[[ Data for review, beginning ]]

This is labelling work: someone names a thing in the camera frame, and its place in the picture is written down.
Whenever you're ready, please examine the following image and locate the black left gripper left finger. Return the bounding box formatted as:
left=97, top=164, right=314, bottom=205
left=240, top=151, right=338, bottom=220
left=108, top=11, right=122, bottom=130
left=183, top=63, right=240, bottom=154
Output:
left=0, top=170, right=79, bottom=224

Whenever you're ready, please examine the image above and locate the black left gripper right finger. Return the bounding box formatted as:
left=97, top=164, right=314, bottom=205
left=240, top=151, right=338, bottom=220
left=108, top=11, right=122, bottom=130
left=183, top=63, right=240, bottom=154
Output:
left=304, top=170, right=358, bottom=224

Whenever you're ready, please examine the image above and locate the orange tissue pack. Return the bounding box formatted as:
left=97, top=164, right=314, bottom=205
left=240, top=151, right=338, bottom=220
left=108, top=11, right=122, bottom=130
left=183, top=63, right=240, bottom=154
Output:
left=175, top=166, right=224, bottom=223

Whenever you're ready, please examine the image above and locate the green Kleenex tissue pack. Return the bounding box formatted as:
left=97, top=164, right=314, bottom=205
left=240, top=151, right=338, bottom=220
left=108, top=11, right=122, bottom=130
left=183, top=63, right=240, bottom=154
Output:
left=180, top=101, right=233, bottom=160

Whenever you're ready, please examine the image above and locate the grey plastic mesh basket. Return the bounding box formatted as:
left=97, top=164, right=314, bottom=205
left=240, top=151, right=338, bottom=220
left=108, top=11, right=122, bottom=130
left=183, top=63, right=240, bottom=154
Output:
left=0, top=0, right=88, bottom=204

[[ Data for review, end ]]
[[ Data for review, beginning ]]

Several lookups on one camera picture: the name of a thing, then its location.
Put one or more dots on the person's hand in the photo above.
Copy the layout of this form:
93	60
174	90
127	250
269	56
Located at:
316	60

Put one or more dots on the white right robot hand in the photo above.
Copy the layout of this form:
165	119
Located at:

[[ Data for review, end ]]
[[ Data for review, beginning ]]

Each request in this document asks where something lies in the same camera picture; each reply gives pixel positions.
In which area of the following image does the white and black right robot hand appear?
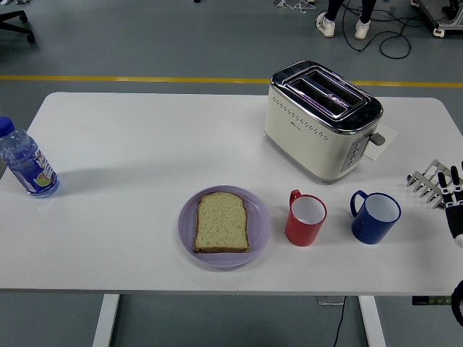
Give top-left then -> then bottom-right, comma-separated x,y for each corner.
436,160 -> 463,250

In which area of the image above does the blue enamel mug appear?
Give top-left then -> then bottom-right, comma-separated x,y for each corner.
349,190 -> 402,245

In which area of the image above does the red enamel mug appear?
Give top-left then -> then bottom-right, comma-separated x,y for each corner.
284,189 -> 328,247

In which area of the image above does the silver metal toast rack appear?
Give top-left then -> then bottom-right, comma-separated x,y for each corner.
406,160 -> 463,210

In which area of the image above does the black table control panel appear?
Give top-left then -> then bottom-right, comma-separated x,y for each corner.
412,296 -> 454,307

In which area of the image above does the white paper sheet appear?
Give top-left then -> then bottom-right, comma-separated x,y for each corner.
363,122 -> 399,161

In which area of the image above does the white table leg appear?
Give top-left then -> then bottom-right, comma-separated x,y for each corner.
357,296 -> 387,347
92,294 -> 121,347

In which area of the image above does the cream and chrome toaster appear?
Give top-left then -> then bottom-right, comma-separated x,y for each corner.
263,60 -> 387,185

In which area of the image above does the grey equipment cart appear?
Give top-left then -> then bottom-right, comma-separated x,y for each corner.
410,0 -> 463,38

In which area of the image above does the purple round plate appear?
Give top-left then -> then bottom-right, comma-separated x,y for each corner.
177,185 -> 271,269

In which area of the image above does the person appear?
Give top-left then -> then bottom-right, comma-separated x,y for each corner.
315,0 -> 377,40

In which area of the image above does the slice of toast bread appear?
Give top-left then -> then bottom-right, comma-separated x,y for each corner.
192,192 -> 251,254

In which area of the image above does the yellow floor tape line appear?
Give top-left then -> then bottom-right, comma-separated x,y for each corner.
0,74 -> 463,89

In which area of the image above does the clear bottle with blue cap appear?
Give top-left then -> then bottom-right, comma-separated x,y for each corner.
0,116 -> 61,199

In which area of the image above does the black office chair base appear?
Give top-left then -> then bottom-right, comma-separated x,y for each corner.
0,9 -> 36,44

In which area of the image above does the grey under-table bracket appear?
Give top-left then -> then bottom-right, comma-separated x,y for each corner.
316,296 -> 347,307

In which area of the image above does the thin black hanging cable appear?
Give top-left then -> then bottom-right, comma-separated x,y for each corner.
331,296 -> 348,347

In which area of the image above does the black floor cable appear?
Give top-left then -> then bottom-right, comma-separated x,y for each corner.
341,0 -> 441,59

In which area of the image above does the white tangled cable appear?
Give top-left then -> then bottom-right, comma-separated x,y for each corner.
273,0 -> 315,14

[[ Data for review, end ]]

• Exercise objective
Find the string "person" in the entries above and return each line that holds it.

• Answer to this task
Put one or more dots on the person's hand in the photo above.
In which area of the image above does the person appear?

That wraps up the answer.